When was the last time you read a poem?
Bayjoo is not just about providing you with good feelings through delicious flavors and quality ingredients, but it's also about offering an experience that transcends the sensory realm. We invite you to enjoy our drinks while reading a poem or two that will expand your mind and ignite your imagination.
Poems by Latinx Writers
"I Sell My Dreams" by Gabriel Garcia Marquez
I sell my dreams, and buy lamentations.
I sow my sorrows, and reap strangers.
I love the love that was never mine,
and cry for the love that I once had.
I fear the truth that I always tell,
and hear the lies that I always hide.
I talk of freedom that I never had,
and dream of life that I never lived.
"Una Mujer Está Sola" by Aida Cartagena Portalatín
Una mujer está sola. Sola con su estatura.
Con los ojos abiertos.
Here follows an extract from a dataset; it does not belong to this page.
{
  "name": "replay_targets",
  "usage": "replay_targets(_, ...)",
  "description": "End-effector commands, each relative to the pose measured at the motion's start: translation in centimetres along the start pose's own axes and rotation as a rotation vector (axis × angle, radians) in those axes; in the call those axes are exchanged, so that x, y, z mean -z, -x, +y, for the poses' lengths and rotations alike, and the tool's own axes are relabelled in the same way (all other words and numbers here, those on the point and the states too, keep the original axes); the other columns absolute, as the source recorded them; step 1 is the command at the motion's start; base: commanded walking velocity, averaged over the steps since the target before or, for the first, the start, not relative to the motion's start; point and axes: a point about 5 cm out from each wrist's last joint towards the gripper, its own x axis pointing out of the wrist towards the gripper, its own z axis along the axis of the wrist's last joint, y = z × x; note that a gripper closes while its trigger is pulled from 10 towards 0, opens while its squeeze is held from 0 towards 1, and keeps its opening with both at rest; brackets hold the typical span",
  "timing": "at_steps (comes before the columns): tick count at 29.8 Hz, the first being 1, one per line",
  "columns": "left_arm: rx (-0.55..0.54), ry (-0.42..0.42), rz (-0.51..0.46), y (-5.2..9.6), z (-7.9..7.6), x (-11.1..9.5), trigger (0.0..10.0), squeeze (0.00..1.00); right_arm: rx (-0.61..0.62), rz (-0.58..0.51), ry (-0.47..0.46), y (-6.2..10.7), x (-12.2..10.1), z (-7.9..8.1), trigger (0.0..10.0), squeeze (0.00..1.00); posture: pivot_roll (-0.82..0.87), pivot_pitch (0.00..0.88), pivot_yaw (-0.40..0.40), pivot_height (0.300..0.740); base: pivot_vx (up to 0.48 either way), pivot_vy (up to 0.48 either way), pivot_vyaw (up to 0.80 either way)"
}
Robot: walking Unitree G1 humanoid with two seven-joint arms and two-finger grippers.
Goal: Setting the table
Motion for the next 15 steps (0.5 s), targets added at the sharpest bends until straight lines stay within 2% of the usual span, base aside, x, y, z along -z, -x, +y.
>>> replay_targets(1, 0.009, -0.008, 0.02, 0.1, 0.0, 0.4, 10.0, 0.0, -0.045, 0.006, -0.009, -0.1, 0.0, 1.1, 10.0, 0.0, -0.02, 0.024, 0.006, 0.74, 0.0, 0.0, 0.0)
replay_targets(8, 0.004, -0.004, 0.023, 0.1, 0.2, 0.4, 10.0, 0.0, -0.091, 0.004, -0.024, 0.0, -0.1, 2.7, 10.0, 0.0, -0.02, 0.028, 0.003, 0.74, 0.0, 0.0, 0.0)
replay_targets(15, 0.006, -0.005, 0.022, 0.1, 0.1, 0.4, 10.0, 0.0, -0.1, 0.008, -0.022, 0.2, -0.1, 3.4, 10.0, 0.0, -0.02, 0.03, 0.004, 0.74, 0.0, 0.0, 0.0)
Con los brazos abiertos.
Con el corazón abierto como un silencio ancho.
Espera en la desesperada y desesperante noche
sin perder la esperanza.
Piensa que está en el bajel almirante
con la luz más triste de la creación
Ya izó velas y se dejó llevar por el viento del Norte
con la figura acelerada ante los ojos del amor.
Una mujer está sola. Sujetando con sus sueños sus sueños,
los sueños que le restan y todo el cielo de Antillas.
Seria y callada frente al mundo que es una piedra humana,
móvil, a la deriva, perdido el sentido
de la palabra propia, de su palabra inútil.
Una mujer está sola. Piensa que ahora todo es nada
y nadie dice nada de la fiesta o el luto
de la sangre que salta, de la sangre que corre,
de la sangre que gesta o muere en la muerte.
Nadie se adelanta ofreciéndole un traje
para vestir una voz que desnuda solloza deletreándose.
Una mujer está sola. Siente, y su verdad se ahoga
en pensamientos que traducen lo hermoso de la rosa,
de la estrella, del amor, del hombre y de Dios.
"Loose Woman" by Sandra Cisneros
They say I'm a beast. And feast on it.
When all along I thought that's what a woman was.
They say I'm a bitch. Or witch. I've claimed the same and never winced.
They say I'm a macha, hell on wheels, viva la causa.
I laugh, and set my glittering eyes on the prize.
Man-killer? Death on two legs?
You see me woman. I see myself human.
They see me strong, dependent, assertive and capable
and so they heap on the labels -- I don't quite fit their picture of woman.
They see me as sex, a soulless machine used for satisfaction and reproduction.
A tool to be owned and used without thought without feeling.
They say I'm different. A case apart. A freak of nature.
A mistake. A misunderstanding.
But I'm a woman, honey.
I am the moon and the moonlight too.
I am a flower, a river, I am the world.
I am a witch, a bitch, the creature your mother warned you about.
I am a woman who burned her bra one time,
only to find she needed it to keep herself warm in the cold.
I am a woman, honey.
The first woman to suckle her children with warm milk from her own body,
the first woman to cradle humanity in her arms and sing it to sleep.
I am a woman, honey. And I am still alive.